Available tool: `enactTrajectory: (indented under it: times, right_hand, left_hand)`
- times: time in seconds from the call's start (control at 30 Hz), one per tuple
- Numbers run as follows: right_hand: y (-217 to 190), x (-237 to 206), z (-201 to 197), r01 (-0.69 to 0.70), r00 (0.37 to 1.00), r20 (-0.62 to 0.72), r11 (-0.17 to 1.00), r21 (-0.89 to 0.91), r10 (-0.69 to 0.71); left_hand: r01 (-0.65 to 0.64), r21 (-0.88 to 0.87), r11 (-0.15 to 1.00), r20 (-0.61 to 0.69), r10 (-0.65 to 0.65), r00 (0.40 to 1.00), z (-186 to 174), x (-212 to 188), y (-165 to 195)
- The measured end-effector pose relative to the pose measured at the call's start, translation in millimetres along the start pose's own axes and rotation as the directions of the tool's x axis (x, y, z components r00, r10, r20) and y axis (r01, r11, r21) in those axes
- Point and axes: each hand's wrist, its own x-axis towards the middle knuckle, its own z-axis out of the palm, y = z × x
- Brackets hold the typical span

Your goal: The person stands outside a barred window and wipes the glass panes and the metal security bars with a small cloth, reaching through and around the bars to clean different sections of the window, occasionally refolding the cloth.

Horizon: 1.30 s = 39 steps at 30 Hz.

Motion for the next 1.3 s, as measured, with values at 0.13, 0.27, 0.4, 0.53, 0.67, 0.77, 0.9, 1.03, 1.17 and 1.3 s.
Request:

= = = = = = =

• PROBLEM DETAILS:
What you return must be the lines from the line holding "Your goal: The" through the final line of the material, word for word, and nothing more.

• RESPONSE TO THE EXERCISE:
Your goal: The person stands outside a barred window and wipes the glass panes and the metal security bars with a small cloth, reaching through and around the bars to clean different sections of the window, occasionally refolding the cloth.

Horizon: 1.30 s = 39 steps at 30 Hz.

Motion for the next 1.3 s, as measured, with values at 0.13, 0.27, 0.4, 0.53, 0.67, 0.77, 0.9, 1.03, 1.17 and 1.3 s.
Request:

The work on this exercise is finished.